Phx.gen.auth - Why does hashing the tokens prevent timing attacks?

Regarding the phx.gen.auth generator: https://github.com/aaronrenner/phx_gen_auth

I’m trying to understand why, for many of the user tokens (such as reset_password ones), a hashed version of the token is stored instead of the original token.

The only hint I’ve been able to find is the “original design spec”, which states:

The hashing helps protect against timing attacks.

Can someone explain in clear terms how a timing attack would work, if they weren’t hashed? Would it be something like this?

  1. Attacker attempts to reset a password using a random token. Observes that the request takes N milliseconds.
  2. Attacker keeps trying random tokens. Once they find one that worked, it takes a statistically significantly different amount of time.

It sounds like the hashing step perhaps makes the request take an order of magnitude longer, such that it’s much more difficult to be able to tell the difference between valid and invalid tokens.

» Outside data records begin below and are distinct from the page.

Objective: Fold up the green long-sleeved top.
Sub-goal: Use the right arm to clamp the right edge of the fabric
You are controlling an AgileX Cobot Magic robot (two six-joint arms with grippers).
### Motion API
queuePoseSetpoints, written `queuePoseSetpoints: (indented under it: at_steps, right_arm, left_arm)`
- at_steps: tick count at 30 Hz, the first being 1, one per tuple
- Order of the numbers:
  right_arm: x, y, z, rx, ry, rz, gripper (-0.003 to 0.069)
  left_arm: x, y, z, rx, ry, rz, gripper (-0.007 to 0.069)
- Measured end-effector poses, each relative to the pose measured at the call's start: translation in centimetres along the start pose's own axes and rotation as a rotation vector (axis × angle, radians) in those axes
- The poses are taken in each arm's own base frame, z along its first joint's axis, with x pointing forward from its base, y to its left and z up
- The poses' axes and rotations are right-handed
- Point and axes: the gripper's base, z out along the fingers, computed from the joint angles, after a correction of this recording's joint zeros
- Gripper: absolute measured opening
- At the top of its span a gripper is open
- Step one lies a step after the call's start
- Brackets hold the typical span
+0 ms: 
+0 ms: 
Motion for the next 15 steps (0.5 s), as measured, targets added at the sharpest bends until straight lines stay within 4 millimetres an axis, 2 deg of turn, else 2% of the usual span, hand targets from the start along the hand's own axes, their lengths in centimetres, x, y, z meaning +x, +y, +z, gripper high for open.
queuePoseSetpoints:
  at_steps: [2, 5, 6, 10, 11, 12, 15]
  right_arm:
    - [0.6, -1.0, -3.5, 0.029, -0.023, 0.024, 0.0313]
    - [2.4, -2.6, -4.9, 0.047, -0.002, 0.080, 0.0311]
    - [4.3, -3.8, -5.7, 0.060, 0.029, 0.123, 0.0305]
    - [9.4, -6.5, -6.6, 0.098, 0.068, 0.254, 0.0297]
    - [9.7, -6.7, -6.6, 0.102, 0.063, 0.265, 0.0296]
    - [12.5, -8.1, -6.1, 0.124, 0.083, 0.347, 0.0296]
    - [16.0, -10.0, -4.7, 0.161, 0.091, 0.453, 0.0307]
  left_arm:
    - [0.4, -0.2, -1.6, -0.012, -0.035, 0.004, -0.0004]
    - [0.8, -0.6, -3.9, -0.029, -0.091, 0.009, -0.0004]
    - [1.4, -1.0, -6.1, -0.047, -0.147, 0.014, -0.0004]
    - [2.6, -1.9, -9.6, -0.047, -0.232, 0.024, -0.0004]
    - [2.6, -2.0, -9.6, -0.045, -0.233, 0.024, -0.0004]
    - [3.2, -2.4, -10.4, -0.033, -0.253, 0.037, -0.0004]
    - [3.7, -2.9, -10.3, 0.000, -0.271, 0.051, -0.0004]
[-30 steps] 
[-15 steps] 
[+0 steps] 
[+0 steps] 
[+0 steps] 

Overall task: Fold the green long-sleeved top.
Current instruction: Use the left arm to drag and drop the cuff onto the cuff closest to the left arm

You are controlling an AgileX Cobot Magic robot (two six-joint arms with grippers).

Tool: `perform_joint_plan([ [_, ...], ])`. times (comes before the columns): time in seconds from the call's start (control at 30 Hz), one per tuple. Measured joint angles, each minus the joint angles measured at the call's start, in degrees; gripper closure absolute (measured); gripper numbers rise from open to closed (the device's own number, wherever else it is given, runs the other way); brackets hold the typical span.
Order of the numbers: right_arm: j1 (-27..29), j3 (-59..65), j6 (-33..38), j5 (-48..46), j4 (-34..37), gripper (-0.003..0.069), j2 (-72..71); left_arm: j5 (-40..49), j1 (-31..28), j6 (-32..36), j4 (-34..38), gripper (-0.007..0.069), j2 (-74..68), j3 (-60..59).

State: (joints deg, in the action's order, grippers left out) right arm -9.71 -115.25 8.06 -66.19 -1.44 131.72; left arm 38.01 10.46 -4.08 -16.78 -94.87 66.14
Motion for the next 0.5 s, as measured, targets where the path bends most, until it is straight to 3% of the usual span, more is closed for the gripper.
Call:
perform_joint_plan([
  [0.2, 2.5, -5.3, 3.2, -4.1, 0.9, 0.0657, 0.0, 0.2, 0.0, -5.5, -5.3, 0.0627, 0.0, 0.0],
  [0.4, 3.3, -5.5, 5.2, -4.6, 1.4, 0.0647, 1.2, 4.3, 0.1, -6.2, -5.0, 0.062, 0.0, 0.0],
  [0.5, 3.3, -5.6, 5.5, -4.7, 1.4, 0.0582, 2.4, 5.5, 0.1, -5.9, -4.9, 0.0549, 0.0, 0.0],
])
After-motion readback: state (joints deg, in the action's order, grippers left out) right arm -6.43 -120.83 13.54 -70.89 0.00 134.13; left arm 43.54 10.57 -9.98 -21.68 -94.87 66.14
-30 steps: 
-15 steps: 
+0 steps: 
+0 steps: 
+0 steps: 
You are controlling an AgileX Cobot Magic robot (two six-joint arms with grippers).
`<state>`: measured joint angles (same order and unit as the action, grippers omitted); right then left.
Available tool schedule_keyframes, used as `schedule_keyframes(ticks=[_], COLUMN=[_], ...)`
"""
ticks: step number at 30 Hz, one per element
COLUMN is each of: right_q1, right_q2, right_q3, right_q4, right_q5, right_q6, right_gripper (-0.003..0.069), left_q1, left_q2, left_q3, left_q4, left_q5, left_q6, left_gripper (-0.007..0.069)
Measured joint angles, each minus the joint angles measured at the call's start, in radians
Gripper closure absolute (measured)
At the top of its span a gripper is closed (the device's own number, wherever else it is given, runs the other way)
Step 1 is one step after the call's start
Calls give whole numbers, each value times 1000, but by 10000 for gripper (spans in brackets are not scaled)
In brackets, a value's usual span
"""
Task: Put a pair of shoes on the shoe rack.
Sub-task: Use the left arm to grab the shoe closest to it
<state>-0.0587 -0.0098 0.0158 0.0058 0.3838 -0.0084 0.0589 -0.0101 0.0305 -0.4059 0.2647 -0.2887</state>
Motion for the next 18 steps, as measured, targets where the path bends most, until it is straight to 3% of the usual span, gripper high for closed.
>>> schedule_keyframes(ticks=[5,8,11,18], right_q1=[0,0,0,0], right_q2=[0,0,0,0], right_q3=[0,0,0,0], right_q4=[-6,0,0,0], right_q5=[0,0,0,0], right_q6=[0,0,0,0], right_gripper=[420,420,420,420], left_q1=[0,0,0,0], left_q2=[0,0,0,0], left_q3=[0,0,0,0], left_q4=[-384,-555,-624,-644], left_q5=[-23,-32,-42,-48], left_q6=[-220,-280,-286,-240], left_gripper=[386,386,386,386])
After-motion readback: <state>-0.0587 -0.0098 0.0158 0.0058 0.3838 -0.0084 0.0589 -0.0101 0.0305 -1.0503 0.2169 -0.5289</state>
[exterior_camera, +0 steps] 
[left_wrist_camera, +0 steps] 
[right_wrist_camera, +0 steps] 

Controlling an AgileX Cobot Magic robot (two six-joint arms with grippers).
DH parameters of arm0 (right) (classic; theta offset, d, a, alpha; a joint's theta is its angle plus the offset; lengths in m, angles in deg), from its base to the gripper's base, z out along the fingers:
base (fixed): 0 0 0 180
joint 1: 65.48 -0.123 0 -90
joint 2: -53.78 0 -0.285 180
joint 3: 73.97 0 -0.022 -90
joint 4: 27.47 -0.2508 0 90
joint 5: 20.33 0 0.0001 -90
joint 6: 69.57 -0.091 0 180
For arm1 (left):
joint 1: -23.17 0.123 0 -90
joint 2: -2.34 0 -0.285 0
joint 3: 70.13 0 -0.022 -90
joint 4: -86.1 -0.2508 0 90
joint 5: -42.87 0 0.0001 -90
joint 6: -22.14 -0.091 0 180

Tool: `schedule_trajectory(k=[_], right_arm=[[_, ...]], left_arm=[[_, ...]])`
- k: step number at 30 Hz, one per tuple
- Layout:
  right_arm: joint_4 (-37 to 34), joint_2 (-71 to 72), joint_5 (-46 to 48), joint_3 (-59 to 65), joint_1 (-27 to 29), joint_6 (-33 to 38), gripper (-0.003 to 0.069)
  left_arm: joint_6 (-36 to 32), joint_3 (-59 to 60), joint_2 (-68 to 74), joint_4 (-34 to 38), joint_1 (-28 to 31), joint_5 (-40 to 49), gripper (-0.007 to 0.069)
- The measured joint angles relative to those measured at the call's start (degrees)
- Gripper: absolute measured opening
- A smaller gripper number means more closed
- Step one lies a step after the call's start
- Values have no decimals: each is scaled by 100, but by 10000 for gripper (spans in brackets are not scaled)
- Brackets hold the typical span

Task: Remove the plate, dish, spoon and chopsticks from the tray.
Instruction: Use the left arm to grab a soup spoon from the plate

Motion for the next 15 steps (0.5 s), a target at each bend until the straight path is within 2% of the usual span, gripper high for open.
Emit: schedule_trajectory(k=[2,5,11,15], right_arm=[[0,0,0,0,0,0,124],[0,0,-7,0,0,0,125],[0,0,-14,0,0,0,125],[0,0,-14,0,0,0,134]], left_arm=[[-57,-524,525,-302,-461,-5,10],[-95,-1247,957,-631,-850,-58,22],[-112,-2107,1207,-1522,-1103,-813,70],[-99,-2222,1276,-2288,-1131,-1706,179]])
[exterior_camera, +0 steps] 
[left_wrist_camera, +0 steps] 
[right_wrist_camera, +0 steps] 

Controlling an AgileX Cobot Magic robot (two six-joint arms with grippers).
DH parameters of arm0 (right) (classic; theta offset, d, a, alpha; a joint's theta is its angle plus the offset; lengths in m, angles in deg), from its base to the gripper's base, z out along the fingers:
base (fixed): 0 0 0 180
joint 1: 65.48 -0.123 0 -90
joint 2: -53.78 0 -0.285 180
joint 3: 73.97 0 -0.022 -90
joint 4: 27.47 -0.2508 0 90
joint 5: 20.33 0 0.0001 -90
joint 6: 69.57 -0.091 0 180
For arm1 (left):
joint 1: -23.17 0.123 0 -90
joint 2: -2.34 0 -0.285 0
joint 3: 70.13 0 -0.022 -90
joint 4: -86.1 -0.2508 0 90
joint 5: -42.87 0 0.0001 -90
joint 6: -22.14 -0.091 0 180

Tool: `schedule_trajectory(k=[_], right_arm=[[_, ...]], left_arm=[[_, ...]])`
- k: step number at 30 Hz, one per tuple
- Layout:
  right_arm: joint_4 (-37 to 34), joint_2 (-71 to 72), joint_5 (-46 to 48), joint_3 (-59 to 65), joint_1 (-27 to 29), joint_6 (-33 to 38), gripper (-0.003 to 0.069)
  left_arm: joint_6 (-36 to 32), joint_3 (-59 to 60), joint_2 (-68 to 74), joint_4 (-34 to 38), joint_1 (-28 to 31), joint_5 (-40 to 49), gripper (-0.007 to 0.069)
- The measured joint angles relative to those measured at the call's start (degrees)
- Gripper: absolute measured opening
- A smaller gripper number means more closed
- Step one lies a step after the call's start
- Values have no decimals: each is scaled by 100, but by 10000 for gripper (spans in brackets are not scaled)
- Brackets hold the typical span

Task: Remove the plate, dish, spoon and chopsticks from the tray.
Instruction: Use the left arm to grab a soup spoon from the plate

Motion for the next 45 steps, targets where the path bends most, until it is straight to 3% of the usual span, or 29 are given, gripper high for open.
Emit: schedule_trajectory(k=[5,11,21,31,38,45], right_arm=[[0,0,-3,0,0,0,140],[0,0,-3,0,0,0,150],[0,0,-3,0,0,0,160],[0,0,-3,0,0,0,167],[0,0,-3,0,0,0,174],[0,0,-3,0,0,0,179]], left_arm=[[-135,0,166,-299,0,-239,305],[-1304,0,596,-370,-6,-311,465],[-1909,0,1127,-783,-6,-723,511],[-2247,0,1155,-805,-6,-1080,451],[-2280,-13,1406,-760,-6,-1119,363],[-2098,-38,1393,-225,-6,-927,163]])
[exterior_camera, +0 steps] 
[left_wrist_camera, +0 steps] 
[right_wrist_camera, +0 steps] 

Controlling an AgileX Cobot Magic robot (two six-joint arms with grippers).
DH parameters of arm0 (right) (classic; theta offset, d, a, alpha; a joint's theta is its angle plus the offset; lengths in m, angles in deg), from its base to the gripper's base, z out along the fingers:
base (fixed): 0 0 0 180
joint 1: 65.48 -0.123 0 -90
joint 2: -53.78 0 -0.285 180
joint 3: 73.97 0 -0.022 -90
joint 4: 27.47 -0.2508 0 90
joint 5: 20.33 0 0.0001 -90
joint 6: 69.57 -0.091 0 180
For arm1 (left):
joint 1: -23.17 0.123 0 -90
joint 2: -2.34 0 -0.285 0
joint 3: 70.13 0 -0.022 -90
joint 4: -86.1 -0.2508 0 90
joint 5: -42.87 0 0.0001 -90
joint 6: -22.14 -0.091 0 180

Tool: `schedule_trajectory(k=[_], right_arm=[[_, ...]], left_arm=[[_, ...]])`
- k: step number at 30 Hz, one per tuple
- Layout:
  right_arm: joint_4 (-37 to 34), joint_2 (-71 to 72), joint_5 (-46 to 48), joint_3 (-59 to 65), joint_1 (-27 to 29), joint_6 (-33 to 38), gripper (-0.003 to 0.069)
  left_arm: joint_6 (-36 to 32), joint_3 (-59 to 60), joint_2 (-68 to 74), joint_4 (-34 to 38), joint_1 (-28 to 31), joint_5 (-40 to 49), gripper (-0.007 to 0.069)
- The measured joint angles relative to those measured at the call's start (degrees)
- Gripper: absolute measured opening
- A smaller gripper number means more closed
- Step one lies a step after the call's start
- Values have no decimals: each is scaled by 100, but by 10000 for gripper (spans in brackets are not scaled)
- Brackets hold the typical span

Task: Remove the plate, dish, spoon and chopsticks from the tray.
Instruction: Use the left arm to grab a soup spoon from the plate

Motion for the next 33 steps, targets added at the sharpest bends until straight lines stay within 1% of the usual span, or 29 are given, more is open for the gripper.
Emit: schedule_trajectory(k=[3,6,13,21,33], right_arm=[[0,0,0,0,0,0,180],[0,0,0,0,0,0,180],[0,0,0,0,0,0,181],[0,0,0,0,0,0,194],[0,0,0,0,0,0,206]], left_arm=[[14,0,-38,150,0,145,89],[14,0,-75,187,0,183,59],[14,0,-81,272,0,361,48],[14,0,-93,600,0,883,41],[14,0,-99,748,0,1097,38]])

Thanks to anyone who can enlighten me!

1 Like

I wrote a little about it: https://til.simplebet.io/posts/ki5natqkn3-mitigating-timing-attacks
Hashing the attempted password is going to result in a quasi-random string that has no perceptible relation to the actual password. Therefore, missing the password by 1 character, vs 10 characters does not result in a calculable difference in timing.
Doing a left-to-right comparison would fail at different times no matter how close or far the attempted password was.

5 Likes

Actually it’s not about trying random tokens, but methodically trying with all letters (a-zA-Z) or whatever the allowed symbols are as the first letter, and measure.

Let’s say the token is "dG90b3RpdGl0dXR1dG91dG91", trying with the following strings:

aaaaaaaaaaaaaaaaaaaaaaaaaaaaaa
baaaaaaaaaaaaaaaaaaaaaaaaaaaaa
caaaaaaaaaaaaaaaaaaaaaaaaaaaaa
daaaaaaaaaaaaaaaaaaaaaaaaaaaaa
eaaaaaaaaaaaaaaaaaaaaaaaaaaaaa
faaaaaaaaaaaaaaaaaaaaaaaaaaaaa
...
Yaaaaaaaaaaaaaaaaaaaaaaaaaaaaa
Zaaaaaaaaaaaaaaaaaaaaaaaaaaaaa

you’ll notice that it’s a bit longer for "daaaaaaaaaaaaaaaaaaaaaaaaaaaaa" if string comparison is used, simply because only in this case there’ll be a second comparison (the first letter being equal, the string comparison needs to check for the second letter before returning false).

Then repeat with "daaaaaaa...", "dbaaaaaa...", "dcaaaaaa..."

Sounds impractical but it is not:

A worst-case scenario for guessing an HMAC would require 20×256×n20 \times 256 \times n20×256×n measurements, where nnn is the number of measurements required to pin down a single byte. So—around 5,000,000 requests. You could do that in less than a week at a barely-perceptible 10 req/s.

Storing hash, you can still guess a hash using this attack but this will be useless because what you need is not the hash, but the original message (or any valid preimage), which mean you need to crack the hashing algorithm.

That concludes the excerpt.